By Je’Don Holloway Talley
For The Birmingham Times
Birmingham native Sebastian Kole released his debut album “Southern Urban Pop” aka “SOUP” for the soul, on EP/Motown Records Friday, Oct. 7.
The album offers a fresh take on music. With the soul of the south as the roux, and a mix of gospel, jazz, pop and hip hop, you get the recipe for “Southern Urban Pop”.
“I’m hoping to give people the opportunity to remember what music was and look forward to what music is, and is becoming”, Kole said. “I wanted to deliver a bunch of honest lyrics, and catchy melody”.
This body of work is a snapshot of where he’s from and a culmination of his life’s work. “All my life I’ve wanted to be on a record label and put out an album, so this is my crowning achievement. And whether it goes well or it flops, it doesn’t matter, I accomplished it [his dreams], and I got it out.”

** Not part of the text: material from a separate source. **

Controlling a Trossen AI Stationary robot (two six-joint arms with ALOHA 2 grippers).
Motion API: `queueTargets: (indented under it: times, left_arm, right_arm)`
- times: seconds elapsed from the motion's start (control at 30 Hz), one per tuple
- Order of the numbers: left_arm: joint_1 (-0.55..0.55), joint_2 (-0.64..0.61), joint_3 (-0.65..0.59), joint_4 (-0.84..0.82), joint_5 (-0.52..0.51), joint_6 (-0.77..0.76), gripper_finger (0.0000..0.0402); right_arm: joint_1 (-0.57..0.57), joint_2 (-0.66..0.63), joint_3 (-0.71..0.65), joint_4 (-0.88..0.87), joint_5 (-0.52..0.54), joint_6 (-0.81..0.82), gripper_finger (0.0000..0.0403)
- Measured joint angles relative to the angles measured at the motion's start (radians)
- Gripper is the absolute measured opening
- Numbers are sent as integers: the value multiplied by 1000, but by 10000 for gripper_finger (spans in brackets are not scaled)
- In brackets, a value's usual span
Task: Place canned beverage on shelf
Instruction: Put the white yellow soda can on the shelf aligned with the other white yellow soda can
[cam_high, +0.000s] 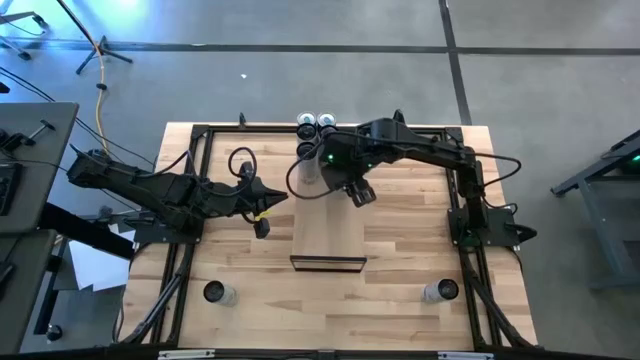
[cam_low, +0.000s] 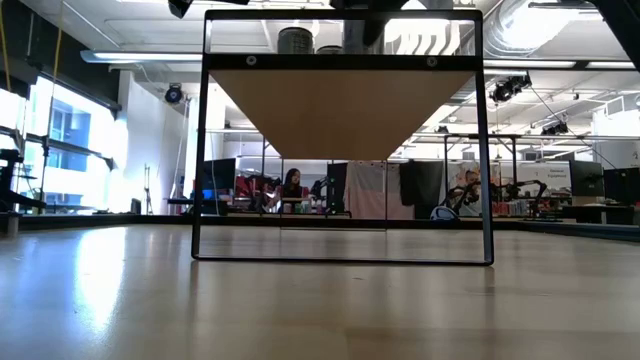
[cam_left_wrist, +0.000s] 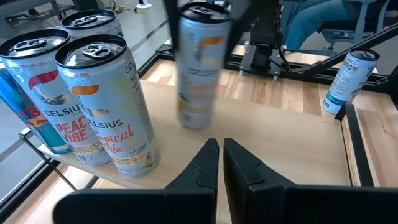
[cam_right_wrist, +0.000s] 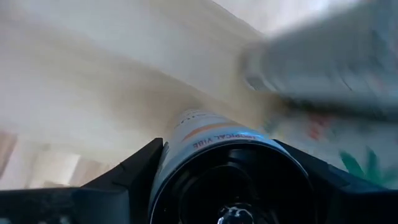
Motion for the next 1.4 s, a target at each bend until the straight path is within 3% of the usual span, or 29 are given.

Asked how he would describe his album, Kole said “musically it’s a feel good album. It’s emotional. I designed it in particular to get people in contact with emotions that I think people kind of overlook. I think people have been in a lot of these places in life and love and they just don’t talk about them. Be it good or bad, I go there on “SOUP”. A lot of this album are things I should have said or and done in life and relationships that I didn’t do out of fear. It’s honest”.
Sebastian (Coleridge Tillman) Kole is a Ramsay High School graduate and has a Music Technology degree from the University of Alabama. He received his formative musical training in Birmingham schools and church piano training from his god-mother. The former Birmingham boys’ choir member says his soulful sound is born of gospel and infused with pop; an eclectic harmony that he fine-tuned at Amani Raha’s, the Plum bar, the Vault and yearly at City Stages.
His songwriting success stems from numerous No. 1 songs for Alessia Cara, and the dance hit “Goin’ In” by Jennifer Lopez and Flo-Rida, which he co-wrote with fellow Birminghamian, Michael Warren of the ‘Michael Warren Band’. Kole also co-wrote and co-produced most of the music on Alessia Cara’s ‘Four Pink Walls’ EP and her debut album, ‘Know-It-All’, including the multi-platinum hit “Here.”
The singer-songwriter’s dropped ‘Sebastian Kole’ last spring, a self-titled EP which gained national exposure on ABC’s primetime series “Grey’s Anatomy” and featured “Home,” “Love’s on the Way” and “Love Doctor”, three singles off the five track compilation.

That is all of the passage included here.